Exercise brief — Reproduce all of the data, making sure that no line differs from the original.
========================
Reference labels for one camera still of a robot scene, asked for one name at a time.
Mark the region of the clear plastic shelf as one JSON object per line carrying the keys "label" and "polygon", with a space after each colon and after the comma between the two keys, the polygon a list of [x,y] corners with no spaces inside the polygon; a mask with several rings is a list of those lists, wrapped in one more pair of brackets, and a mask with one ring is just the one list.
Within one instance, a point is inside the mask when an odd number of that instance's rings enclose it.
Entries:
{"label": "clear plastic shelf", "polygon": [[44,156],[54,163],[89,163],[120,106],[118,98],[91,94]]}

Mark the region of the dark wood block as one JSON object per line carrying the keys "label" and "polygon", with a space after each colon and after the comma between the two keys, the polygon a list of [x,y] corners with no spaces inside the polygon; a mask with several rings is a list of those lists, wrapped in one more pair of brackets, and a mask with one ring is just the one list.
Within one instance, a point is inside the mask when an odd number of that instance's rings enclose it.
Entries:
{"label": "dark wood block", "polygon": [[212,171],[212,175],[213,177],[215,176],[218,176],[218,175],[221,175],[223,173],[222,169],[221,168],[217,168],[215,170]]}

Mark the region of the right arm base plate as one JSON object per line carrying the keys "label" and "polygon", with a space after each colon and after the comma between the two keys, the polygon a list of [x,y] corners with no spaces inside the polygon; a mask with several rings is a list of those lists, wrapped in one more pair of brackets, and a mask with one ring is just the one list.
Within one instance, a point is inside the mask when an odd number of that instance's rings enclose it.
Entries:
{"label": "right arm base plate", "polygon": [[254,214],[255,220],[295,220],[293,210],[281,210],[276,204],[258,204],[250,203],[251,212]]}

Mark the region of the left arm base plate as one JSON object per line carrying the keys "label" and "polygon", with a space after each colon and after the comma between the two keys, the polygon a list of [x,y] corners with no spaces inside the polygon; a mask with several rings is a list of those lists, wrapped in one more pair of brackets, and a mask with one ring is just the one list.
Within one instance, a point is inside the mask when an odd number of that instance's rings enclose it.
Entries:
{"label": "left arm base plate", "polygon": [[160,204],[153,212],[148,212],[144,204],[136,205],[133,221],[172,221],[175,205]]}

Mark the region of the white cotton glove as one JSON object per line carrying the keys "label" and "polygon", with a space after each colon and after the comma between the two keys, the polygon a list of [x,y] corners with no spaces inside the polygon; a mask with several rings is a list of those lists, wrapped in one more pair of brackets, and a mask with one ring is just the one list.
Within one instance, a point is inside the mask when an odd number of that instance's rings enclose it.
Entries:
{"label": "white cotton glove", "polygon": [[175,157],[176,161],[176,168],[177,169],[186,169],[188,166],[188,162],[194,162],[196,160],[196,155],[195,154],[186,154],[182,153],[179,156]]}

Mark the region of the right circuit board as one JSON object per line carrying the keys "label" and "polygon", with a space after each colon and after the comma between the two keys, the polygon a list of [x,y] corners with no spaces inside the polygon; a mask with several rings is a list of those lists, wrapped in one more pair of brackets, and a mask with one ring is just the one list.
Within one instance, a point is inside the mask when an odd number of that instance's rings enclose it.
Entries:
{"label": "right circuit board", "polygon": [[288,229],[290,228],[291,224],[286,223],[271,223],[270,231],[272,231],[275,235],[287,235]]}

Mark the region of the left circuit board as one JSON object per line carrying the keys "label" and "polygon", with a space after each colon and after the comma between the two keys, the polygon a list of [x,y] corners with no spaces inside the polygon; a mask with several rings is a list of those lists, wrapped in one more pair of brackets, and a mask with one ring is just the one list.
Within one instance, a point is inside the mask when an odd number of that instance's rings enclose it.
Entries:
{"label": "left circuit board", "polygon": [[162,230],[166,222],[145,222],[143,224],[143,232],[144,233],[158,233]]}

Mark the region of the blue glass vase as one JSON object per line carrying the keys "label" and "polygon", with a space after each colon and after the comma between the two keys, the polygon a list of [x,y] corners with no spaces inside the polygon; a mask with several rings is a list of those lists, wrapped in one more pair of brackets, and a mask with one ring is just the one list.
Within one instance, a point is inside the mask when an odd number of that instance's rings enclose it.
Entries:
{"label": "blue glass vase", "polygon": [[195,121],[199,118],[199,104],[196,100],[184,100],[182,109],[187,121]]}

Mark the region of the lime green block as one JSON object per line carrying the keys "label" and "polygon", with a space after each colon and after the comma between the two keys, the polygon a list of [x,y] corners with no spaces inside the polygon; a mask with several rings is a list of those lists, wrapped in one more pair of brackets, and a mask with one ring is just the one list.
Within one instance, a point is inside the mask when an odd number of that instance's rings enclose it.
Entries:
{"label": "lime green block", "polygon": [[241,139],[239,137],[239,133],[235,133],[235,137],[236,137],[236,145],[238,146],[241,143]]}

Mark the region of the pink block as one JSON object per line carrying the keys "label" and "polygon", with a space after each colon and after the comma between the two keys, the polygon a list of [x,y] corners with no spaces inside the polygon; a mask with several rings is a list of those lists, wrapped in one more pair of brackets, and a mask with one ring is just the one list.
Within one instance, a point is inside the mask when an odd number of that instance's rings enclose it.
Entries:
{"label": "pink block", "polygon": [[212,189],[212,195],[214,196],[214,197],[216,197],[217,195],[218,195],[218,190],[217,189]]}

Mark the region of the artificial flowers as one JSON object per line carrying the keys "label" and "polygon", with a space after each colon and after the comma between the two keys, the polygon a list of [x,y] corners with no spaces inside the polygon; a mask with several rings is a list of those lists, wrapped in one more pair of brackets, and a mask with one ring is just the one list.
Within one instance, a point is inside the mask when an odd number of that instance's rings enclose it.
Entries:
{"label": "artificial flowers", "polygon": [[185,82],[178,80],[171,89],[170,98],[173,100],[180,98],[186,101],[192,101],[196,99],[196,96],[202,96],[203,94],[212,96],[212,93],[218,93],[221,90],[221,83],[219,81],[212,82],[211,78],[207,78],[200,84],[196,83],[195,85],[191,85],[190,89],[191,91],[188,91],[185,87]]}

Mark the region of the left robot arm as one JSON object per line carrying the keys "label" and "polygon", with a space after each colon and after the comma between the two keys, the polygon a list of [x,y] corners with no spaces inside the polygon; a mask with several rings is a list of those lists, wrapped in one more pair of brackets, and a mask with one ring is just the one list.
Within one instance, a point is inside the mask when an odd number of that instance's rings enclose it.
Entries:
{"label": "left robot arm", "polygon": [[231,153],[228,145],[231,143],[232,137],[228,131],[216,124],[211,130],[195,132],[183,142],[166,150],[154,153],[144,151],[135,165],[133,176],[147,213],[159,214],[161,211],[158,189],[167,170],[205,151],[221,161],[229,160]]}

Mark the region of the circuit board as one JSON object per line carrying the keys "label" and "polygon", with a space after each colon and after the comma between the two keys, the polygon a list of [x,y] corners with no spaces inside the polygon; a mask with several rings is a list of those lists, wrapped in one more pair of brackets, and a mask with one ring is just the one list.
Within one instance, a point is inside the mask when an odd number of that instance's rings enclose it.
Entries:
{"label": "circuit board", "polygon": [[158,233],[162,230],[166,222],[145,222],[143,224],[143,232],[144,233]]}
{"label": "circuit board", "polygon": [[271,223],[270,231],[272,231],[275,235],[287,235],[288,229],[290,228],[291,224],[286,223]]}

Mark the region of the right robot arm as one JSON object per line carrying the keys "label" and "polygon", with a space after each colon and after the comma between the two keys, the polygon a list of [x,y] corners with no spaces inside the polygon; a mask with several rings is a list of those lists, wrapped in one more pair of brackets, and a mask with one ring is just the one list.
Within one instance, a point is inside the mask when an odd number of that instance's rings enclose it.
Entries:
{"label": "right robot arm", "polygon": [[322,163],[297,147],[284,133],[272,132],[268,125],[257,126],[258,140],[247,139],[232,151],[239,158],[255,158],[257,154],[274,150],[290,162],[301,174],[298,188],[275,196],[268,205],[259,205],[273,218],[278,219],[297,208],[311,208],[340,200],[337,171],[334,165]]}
========================
Solution to this task —
Reference labels for one camera still of a robot scene, asked for one name at a time.
Mark the region of the clear plastic shelf as one JSON object per line carrying the keys "label" and "polygon", with a space after each colon and after the comma between the two keys, the polygon a list of [x,y] corners with no spaces inside the polygon; a mask with several rings is a list of those lists, wrapped in one more pair of brackets, and a mask with one ring is just the one list.
Within one instance, a point is inside the mask when an odd number of that instance's rings enclose it.
Entries:
{"label": "clear plastic shelf", "polygon": [[44,156],[54,163],[89,163],[120,106],[118,98],[91,94]]}

Mark the region of the dark wood block as one JSON object per line carrying the keys "label" and "polygon", with a space after each colon and after the comma between the two keys, the polygon a list of [x,y] corners with no spaces inside the polygon; a mask with several rings is a list of those lists, wrapped in one more pair of brackets, and a mask with one ring is just the one list.
Within one instance, a point is inside the mask when an odd number of that instance's rings enclose it.
Entries:
{"label": "dark wood block", "polygon": [[212,171],[212,175],[213,177],[215,176],[218,176],[218,175],[221,175],[223,173],[222,169],[221,168],[217,168],[215,170]]}

Mark the region of the right arm base plate as one JSON object per line carrying the keys "label" and "polygon", with a space after each colon and after the comma between the two keys, the polygon a list of [x,y] corners with no spaces inside the polygon; a mask with several rings is a list of those lists, wrapped in one more pair of brackets, and a mask with one ring is just the one list.
Within one instance, a point is inside the mask when an odd number of that instance's rings enclose it.
Entries:
{"label": "right arm base plate", "polygon": [[254,214],[255,220],[295,220],[293,210],[281,210],[276,204],[258,204],[250,203],[251,212]]}

Mark the region of the left arm base plate as one JSON object per line carrying the keys "label" and "polygon", with a space after each colon and after the comma between the two keys, the polygon a list of [x,y] corners with no spaces inside the polygon; a mask with several rings is a list of those lists, wrapped in one more pair of brackets, and a mask with one ring is just the one list.
Within one instance, a point is inside the mask when an odd number of that instance's rings enclose it.
Entries:
{"label": "left arm base plate", "polygon": [[160,204],[153,212],[148,212],[144,204],[136,205],[133,221],[172,221],[175,205]]}

Mark the region of the white cotton glove as one JSON object per line carrying the keys "label" and "polygon", with a space after each colon and after the comma between the two keys, the polygon a list of [x,y] corners with no spaces inside the polygon; a mask with several rings is a list of those lists, wrapped in one more pair of brackets, and a mask with one ring is just the one list.
Within one instance, a point is inside the mask when an odd number of that instance's rings enclose it.
Entries:
{"label": "white cotton glove", "polygon": [[175,157],[176,161],[176,168],[177,169],[186,169],[188,166],[188,162],[194,162],[196,160],[196,155],[195,154],[186,154],[182,153],[179,156]]}

Mark the region of the right circuit board as one JSON object per line carrying the keys "label" and "polygon", with a space after each colon and after the comma between the two keys, the polygon a list of [x,y] corners with no spaces inside the polygon; a mask with several rings is a list of those lists, wrapped in one more pair of brackets, and a mask with one ring is just the one list.
Within one instance, a point is inside the mask when an odd number of that instance's rings enclose it.
Entries:
{"label": "right circuit board", "polygon": [[288,229],[290,228],[291,224],[286,223],[271,223],[270,231],[272,231],[275,235],[287,235]]}

Mark the region of the left circuit board as one JSON object per line carrying the keys "label" and "polygon", with a space after each colon and after the comma between the two keys, the polygon a list of [x,y] corners with no spaces inside the polygon; a mask with several rings is a list of those lists, wrapped in one more pair of brackets, and a mask with one ring is just the one list.
Within one instance, a point is inside the mask when an odd number of that instance's rings enclose it.
Entries:
{"label": "left circuit board", "polygon": [[162,230],[166,222],[145,222],[143,224],[143,232],[144,233],[158,233]]}

Mark the region of the blue glass vase as one JSON object per line carrying the keys "label" and "polygon", with a space after each colon and after the comma between the two keys, the polygon a list of [x,y] corners with no spaces inside the polygon; a mask with several rings is a list of those lists, wrapped in one more pair of brackets, and a mask with one ring is just the one list.
Within one instance, a point is inside the mask when an odd number of that instance's rings enclose it.
Entries:
{"label": "blue glass vase", "polygon": [[195,121],[199,118],[199,104],[196,100],[184,100],[182,109],[187,121]]}

Mark the region of the lime green block as one JSON object per line carrying the keys "label" and "polygon", with a space after each colon and after the comma between the two keys, the polygon a list of [x,y] corners with no spaces inside the polygon; a mask with several rings is a list of those lists, wrapped in one more pair of brackets, and a mask with one ring is just the one list.
Within one instance, a point is inside the mask when an odd number of that instance's rings enclose it.
Entries:
{"label": "lime green block", "polygon": [[241,139],[239,137],[239,133],[235,133],[235,137],[236,137],[236,145],[238,146],[241,143]]}

Mark the region of the pink block as one JSON object per line carrying the keys "label" and "polygon", with a space after each colon and after the comma between the two keys, the polygon a list of [x,y] corners with no spaces inside the polygon; a mask with several rings is a list of those lists, wrapped in one more pair of brackets, and a mask with one ring is just the one list.
Within one instance, a point is inside the mask when an odd number of that instance's rings enclose it.
Entries:
{"label": "pink block", "polygon": [[212,189],[212,195],[214,196],[214,197],[216,197],[217,195],[218,195],[218,190],[217,189]]}

Mark the region of the artificial flowers as one JSON object per line carrying the keys "label" and "polygon", with a space after each colon and after the comma between the two keys, the polygon a list of [x,y] corners with no spaces inside the polygon; a mask with several rings is a list of those lists, wrapped in one more pair of brackets, and a mask with one ring is just the one list.
Within one instance, a point is inside the mask when an odd number of that instance's rings enclose it.
Entries:
{"label": "artificial flowers", "polygon": [[185,82],[178,80],[171,89],[170,98],[173,100],[180,98],[186,101],[192,101],[196,99],[196,96],[202,96],[203,94],[212,96],[212,93],[218,93],[221,90],[221,83],[219,81],[212,82],[211,78],[207,78],[200,84],[196,83],[195,85],[191,85],[190,89],[191,91],[188,91],[185,87]]}

Mark the region of the left robot arm as one JSON object per line carrying the keys "label" and "polygon", with a space after each colon and after the comma between the two keys, the polygon a list of [x,y] corners with no spaces inside the polygon; a mask with several rings is a list of those lists, wrapped in one more pair of brackets, and a mask with one ring is just the one list.
Within one instance, a point is inside the mask when an odd number of that instance's rings enclose it.
Entries:
{"label": "left robot arm", "polygon": [[231,153],[228,145],[231,143],[232,137],[228,131],[216,124],[211,130],[195,132],[183,142],[166,150],[154,153],[144,151],[135,165],[133,176],[147,213],[159,214],[161,211],[158,189],[167,170],[205,151],[221,161],[229,160]]}

Mark the region of the circuit board as one JSON object per line carrying the keys "label" and "polygon", with a space after each colon and after the comma between the two keys, the polygon a list of [x,y] corners with no spaces inside the polygon; a mask with several rings is a list of those lists, wrapped in one more pair of brackets, and a mask with one ring is just the one list.
Within one instance, a point is inside the mask when an odd number of that instance's rings enclose it.
Entries:
{"label": "circuit board", "polygon": [[158,233],[162,230],[166,222],[145,222],[143,224],[143,232],[144,233]]}
{"label": "circuit board", "polygon": [[271,223],[270,231],[272,231],[275,235],[287,235],[288,229],[290,228],[291,224],[286,223]]}

Mark the region of the right robot arm as one JSON object per line carrying the keys "label" and "polygon", with a space after each colon and after the comma between the two keys, the polygon a list of [x,y] corners with no spaces inside the polygon; a mask with several rings is a list of those lists, wrapped in one more pair of brackets, and a mask with one ring is just the one list.
Within one instance, a point is inside the mask when an odd number of that instance's rings enclose it.
Entries:
{"label": "right robot arm", "polygon": [[322,163],[297,147],[284,133],[272,132],[268,125],[257,126],[258,140],[247,139],[232,151],[239,158],[255,158],[257,154],[274,150],[290,162],[301,174],[298,188],[275,196],[268,205],[259,205],[273,218],[278,219],[297,208],[311,208],[340,200],[337,171],[334,165]]}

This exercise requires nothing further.